Problem statement | Look over the lines below. Report each one that includes the string "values".

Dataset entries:
================================
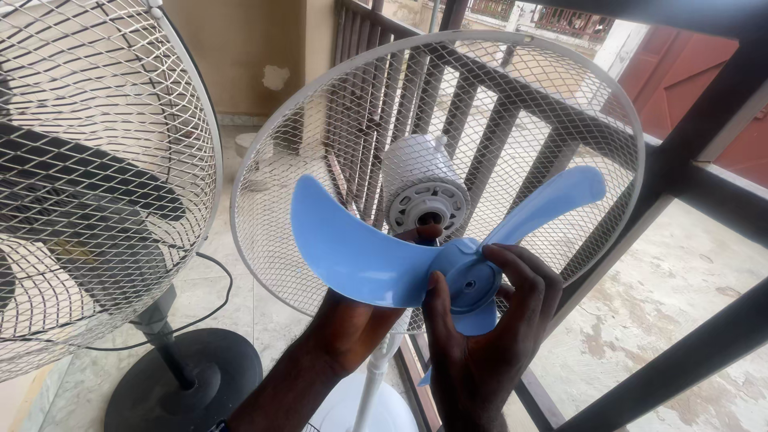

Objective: The person assembles a white pedestal fan by hand. They attach the front grille, mount the blue fan blade onto the motor shaft, and secure it with a blue plastic nut. The person then places the rear grille over the blade and fastens it to complete the assembly.

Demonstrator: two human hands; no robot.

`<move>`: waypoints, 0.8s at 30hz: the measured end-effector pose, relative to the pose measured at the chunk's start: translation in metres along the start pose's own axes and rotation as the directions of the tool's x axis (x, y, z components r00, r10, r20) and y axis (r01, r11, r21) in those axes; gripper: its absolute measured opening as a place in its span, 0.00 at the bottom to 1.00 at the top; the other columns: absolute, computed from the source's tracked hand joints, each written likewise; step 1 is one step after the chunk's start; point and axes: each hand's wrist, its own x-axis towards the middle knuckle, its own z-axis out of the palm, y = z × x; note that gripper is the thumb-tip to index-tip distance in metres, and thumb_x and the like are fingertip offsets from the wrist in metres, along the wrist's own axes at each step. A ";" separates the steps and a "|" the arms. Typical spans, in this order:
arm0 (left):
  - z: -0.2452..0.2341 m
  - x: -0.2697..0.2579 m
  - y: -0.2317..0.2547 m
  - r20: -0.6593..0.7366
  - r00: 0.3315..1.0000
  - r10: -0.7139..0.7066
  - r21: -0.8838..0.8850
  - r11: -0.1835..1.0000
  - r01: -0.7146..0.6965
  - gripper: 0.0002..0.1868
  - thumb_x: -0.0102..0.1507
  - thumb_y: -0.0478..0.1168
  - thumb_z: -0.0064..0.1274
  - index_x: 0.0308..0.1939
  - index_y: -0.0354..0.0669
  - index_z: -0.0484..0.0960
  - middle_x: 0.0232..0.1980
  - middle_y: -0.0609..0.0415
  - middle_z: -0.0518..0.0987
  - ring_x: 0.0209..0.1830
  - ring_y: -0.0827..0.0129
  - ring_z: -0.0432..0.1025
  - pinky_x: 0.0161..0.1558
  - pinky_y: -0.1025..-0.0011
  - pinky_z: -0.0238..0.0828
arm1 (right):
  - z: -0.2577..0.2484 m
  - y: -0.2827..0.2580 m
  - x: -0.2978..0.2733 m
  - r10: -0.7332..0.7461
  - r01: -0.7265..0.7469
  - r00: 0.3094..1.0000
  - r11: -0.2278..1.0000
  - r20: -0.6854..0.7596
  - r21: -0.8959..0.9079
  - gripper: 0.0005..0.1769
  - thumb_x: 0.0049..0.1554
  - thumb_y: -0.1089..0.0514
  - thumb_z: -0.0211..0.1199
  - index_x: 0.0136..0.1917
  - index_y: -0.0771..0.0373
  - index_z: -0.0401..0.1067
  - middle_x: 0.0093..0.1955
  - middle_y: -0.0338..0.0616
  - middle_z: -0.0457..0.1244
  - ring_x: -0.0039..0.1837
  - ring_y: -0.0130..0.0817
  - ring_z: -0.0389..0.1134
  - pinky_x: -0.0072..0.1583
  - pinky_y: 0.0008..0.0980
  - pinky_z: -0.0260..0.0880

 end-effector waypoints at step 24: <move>-0.032 0.000 -0.002 -0.085 0.989 -0.122 -0.063 0.991 0.117 0.25 0.72 0.46 0.44 0.64 0.27 0.70 0.60 0.42 0.78 0.62 0.60 0.73 0.65 0.62 0.73 | 0.005 -0.002 -0.001 -0.089 0.086 0.994 0.995 0.068 0.050 0.32 0.49 0.51 0.80 0.61 0.61 0.67 0.62 0.48 0.58 0.66 0.42 0.63 0.61 0.39 0.71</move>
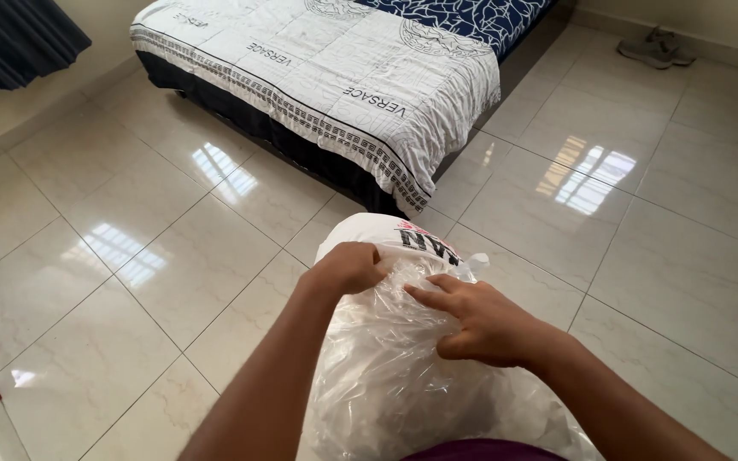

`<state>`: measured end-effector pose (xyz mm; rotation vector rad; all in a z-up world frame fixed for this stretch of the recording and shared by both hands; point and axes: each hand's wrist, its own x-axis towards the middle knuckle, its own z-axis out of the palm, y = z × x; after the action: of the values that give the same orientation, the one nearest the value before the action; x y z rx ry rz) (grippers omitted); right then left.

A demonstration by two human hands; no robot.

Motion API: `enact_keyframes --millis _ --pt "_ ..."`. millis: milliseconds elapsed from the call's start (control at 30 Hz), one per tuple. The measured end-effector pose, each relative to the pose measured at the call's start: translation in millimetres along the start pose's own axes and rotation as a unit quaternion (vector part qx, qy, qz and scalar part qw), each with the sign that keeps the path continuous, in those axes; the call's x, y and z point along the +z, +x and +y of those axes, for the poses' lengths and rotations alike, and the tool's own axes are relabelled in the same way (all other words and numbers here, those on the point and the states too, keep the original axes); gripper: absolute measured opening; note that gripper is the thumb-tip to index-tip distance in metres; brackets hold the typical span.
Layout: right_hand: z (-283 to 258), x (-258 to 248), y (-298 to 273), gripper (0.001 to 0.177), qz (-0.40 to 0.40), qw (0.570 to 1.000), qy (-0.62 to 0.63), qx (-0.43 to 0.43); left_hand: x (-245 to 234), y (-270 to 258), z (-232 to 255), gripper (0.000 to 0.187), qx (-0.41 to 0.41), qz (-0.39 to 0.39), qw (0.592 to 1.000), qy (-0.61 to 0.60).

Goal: Unpacking items from plastic bags and picking up a broom and shoes in a bedroom.

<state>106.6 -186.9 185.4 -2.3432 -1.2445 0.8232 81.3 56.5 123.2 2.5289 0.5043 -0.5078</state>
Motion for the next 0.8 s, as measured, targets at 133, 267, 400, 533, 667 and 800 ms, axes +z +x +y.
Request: enact_keyframes --millis 133,267,400,533,667,800 --pt "-5.8 3.8 3.8 0.101 0.0 1.0 -0.025 0.001 11.0 9.1 -24.8 0.038 0.03 0.003 0.999 0.017" --pt "-2.8 8.8 6.0 0.1 0.015 0.999 -0.039 -0.022 39.4 -17.5 -23.9 0.028 0.065 0.156 0.986 0.002" --pt "-11.3 16.8 8.9 0.1 0.023 0.998 -0.06 -0.016 60.2 -65.2 -16.8 0.024 0.087 0.388 0.915 -0.065" --pt "-25.6 20.9 12.4 0.099 0.025 0.995 -0.092 -0.016 51.4 -89.2 -12.0 0.027 0.063 0.394 0.908 -0.127" --pt "-20.1 28.7 24.7 0.084 0.064 0.987 -0.141 -0.052 33.1 -91.8 -3.6 0.03 0.035 0.357 0.915 -0.186" --pt "-14.7 47.0 30.4 0.04 0.016 0.964 -0.259 -0.054 29.4 -96.5 54.3 0.037 0.069 0.258 0.954 -0.133"
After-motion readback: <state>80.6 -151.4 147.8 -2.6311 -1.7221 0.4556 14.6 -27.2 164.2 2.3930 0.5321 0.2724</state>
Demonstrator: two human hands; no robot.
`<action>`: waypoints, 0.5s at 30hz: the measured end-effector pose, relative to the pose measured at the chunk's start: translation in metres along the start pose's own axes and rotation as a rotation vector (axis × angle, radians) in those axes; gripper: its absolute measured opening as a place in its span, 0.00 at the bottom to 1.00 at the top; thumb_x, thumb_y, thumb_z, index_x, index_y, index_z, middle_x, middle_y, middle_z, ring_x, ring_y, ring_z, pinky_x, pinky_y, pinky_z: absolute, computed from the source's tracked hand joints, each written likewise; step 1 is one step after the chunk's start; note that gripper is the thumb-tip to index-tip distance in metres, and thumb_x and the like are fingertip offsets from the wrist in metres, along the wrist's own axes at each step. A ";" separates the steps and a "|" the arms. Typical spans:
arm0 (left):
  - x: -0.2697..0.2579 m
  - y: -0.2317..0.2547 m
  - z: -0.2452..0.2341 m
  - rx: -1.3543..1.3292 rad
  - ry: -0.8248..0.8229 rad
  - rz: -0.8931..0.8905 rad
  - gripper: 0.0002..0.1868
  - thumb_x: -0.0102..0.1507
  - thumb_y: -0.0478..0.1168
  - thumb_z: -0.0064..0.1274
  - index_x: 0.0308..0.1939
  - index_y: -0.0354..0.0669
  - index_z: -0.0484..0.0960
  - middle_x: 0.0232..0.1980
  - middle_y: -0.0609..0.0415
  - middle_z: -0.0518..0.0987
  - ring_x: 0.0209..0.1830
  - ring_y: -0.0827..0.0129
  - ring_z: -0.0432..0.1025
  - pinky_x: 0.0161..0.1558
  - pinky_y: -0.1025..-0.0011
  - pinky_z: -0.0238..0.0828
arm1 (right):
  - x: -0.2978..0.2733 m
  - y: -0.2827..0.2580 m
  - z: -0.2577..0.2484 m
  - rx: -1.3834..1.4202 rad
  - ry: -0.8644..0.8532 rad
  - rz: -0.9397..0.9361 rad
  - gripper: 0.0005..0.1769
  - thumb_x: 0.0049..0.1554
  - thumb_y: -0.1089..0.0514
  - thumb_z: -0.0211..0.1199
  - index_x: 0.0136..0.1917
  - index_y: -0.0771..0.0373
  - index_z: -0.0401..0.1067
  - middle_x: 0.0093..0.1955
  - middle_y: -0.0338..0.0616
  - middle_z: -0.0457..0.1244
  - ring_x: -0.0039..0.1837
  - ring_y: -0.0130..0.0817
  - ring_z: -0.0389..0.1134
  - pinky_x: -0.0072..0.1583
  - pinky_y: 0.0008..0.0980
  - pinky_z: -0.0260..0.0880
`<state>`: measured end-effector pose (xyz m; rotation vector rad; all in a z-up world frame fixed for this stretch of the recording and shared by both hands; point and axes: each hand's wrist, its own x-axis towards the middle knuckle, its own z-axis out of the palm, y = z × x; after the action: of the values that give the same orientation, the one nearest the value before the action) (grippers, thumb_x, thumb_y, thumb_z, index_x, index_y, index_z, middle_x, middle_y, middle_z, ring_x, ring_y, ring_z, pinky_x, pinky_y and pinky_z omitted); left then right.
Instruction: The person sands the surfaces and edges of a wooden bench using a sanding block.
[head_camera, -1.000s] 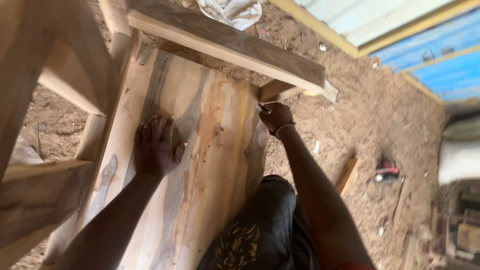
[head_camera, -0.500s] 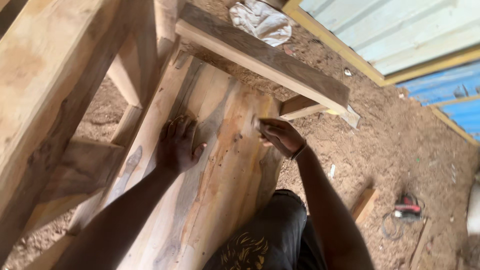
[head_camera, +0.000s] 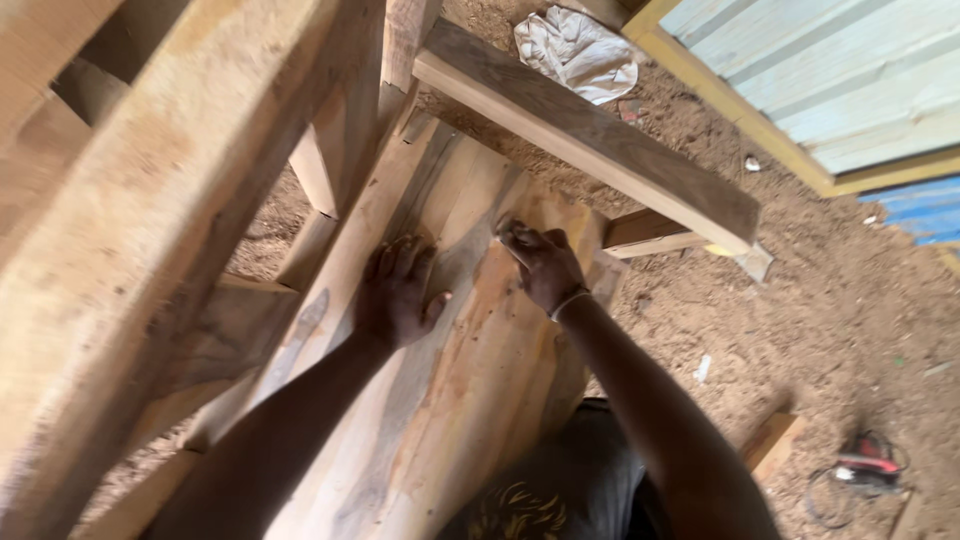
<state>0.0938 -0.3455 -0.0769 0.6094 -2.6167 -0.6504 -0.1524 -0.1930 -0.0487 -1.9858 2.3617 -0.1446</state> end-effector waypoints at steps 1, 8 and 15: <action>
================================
Output for this exercise |
`<state>`: measured end-effector pose (xyz mm; rotation vector rad; all in a z-up world frame fixed for this stretch of the recording and shared by both hands; point and axes: each hand's wrist, its own x-axis towards the middle knuckle, its own z-axis out of the palm, y = z × x; after the action: of the values that give the same orientation, the one nearest the value before the action; x y z rx ry rz) (grippers omitted); right then left.
`<state>`: measured end-effector pose (xyz m; rotation vector rad; all in a z-up world frame fixed for this stretch of the recording and shared by both hands; point and axes: each hand's wrist, its own x-axis towards the middle knuckle, its own z-axis out of the palm, y = z × x; after the action: of the values that give the same orientation, the one nearest the value before the action) (grippers, thumb_x, thumb_y, thumb_z, index_x, index_y, index_z, middle_x, middle_y, middle_z, ring_x, ring_y, ring_z, pinky_x, pinky_y and pinky_z omitted); left then right.

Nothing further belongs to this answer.